296 Beacon Street, November 17, 1880.

My dear Miss Larcom,—I have been reading your poems at all the spare moments I could find this evening. Many of them I read carefully—every page I tasted. My wife and daughter were sitting opposite to me, and I had to shade my eyes with my hand that they should not see the tears shining in them—this over and over again. The poems are eminently wholesome, sweet, natural. Their perfume is as characteristic of the soil they spring from as that of the sweet fern or the bayberry.

It is pleasant to me to find my name in such good company as it is in your pages, and if anything I have written has ever given you pleasure this volume has amply repaid me.

Very sincerely yours,

O. W. Holmes.

P.S. (Worth all the rest). I got a letter from Mr. Whittier which reads as follows:—

“Has thee seen Miss Larcom’s ‘Cape Ann’? I like it, and in reading it I thought thee would also. Get it and see if she has not a right to stand with the rest of us. Wishing thee a pleasant Thanksgiving after the manner of the enclosed card, I am faithfully thy friend,

J. G. Whittier.”


Cambridge, December 24, 1880.

Dear Miss Larcom,—I thank you very much for your beautiful volume of beautiful poems. I have been reading it this morning with great enjoyment.

I always liked your poetry, and now like it more than ever. It is not merely verse, but possesses the true poetic instinct and insight.

One little song among the many particularly charms me. It is “At her Bedside.” It ought to be set to music. Thanks, and all good wishes.

Sincerely yours,

Henry W. Longfellow.


CHAPTER IX.

RELIGIOUS CHANGES.
1881-1884.

The true poetic temperament has in it an element of religion; for religion and poetry both deal with the spiritual interpretation of life, and one who possesses the temperament for either is conscious of the vastness overshadowing common things, and sees the infinite meaning of the apparent finiteness of the visible world. The delicate perception of truth which is a distinctive quality of the poet often leads to the deep appreciation of the spirit in and through nature, and enables one to feel and know God.

Lucy Larcom possessed the poetic temperament, with this strong element of religion. She was pre-eminently religious, in the sense of possessing a spiritual power, dealing continually with spiritual things. She began early to interpret life in the light of divine truth; and truth made real in human character she considered the one thing worth striving for.

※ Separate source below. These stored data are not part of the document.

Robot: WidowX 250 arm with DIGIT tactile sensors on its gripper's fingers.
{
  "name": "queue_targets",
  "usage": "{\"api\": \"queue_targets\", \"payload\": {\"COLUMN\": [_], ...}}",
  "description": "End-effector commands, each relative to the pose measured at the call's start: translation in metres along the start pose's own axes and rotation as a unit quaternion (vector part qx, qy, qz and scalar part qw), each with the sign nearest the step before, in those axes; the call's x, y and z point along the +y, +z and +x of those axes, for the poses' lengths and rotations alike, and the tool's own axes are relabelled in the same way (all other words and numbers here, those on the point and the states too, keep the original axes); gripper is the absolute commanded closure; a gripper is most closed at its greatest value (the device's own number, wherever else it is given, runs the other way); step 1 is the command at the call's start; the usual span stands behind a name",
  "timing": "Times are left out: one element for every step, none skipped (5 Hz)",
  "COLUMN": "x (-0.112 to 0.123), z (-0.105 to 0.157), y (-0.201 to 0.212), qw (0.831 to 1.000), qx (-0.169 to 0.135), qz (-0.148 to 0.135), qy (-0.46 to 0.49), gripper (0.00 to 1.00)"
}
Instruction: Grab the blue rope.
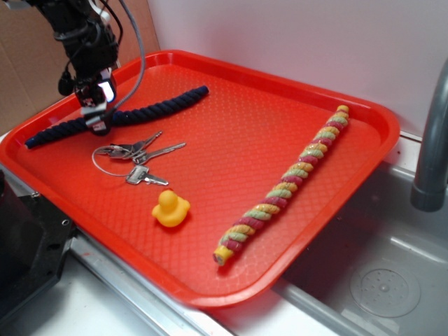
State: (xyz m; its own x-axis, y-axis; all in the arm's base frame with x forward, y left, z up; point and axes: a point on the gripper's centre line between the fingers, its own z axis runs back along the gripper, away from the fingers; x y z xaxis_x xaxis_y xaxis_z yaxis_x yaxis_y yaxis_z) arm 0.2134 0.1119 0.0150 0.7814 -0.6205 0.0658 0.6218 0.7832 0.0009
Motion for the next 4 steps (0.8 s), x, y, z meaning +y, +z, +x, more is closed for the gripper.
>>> {"api": "queue_targets", "payload": {"x": [0.0001,-0.0003,-0.0009,-0.0031], "z": [0.0070,0.0062,0.0056,0.0047], "y": [-0.0023,-0.0025,-0.0024,-0.0015], "qw": [0.998,0.999,0.999,0.999], "qx": [0.013,0.013,0.015,0.019], "qz": [0.016,0.015,0.013,0.014], "qy": [-0.052,-0.050,-0.051,-0.047], "gripper": [1.00,1.00,1.00,1.00]}}
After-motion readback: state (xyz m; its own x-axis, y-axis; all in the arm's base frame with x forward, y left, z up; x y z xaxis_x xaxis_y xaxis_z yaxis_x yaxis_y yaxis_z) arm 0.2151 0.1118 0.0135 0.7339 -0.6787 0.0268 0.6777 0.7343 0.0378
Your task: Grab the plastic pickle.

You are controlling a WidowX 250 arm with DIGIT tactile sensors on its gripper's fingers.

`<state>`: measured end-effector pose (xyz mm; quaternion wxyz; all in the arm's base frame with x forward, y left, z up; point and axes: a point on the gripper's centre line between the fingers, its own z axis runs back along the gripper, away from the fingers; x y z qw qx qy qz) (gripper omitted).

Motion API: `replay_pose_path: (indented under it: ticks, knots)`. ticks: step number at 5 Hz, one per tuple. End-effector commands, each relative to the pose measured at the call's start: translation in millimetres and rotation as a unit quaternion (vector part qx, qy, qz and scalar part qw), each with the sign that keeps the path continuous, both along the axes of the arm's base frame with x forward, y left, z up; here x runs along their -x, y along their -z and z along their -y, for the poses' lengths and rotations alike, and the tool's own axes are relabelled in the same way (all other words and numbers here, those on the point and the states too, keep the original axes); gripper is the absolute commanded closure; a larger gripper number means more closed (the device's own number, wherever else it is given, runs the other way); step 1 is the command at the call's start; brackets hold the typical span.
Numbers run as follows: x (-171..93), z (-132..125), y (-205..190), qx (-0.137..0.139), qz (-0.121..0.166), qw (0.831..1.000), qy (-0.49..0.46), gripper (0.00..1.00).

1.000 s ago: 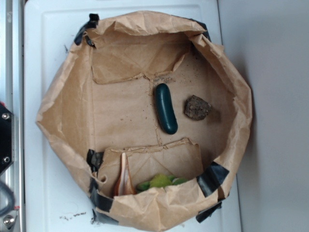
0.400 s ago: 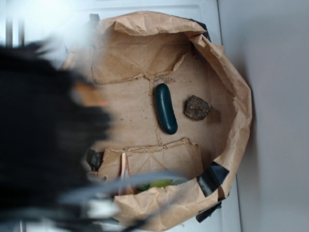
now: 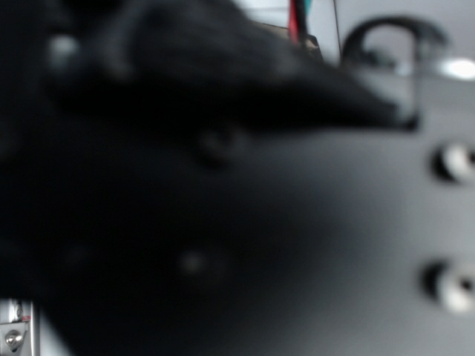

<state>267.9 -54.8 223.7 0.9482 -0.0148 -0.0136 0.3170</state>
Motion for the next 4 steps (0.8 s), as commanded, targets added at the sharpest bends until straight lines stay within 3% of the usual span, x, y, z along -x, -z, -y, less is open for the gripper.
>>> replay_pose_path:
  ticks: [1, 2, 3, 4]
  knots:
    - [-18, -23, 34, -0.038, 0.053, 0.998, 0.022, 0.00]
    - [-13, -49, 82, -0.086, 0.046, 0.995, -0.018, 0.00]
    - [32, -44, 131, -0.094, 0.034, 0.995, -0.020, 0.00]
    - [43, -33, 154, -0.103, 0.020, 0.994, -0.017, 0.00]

Her relations to organized Christianity are particularly interesting. Doubtless the history of her connection with the churches is a type of that of other lives numerous in our generation that have become dissatisfied with the communions in which they have been trained, and after a period of uncertainty and unrest have found a home in the Episcopal Church.

Her religious life began in a Puritan home, and in a Congregational meeting-house. The strong ethical teaching of her fathers made a lasting impression on her, and the dogmatic preaching of Calvinism influenced her young life. From both she gained a love for the simplicity of living which characterized her career, and that dearness of conscience which she always displayed. There was also a joy to her under the austerity of the worship, and the sternness of the theology. The sermons suggested new thoughts, which forced themselves between the sentences of the minister, and in this way she preached to herself another sermon than that spoken from the pulpit.

Her religious enthusiasm bore fruit at thirteen years of age, in church membership, in Lowell. Not many years after this she was sorry for the step she had taken, for the natural broadening of her mind and the deepening of her consciousness of truth led her far away from the doctrines she had accepted. The sermons that she heard did not seem to satisfy her needs; she longed for spiritual nourishment, for help on the daily path, for thoughts that had some connection with actual temptations and doubts. Most of the discourses dealt ingeniously with exegetical questions, or were massive arguments used to crush the objector, or efforts to prove some metaphysical doctrine. Relating one Sunday’s experience, which has been referred to before in her diary, she said, “I went to meeting, expecting and needing spiritual food, and received only burning coals and ashes. There was a sermon to prove that Satan will be tormented for ever and ever; and the stress of the argument was to prove the endlessness of his punishment.”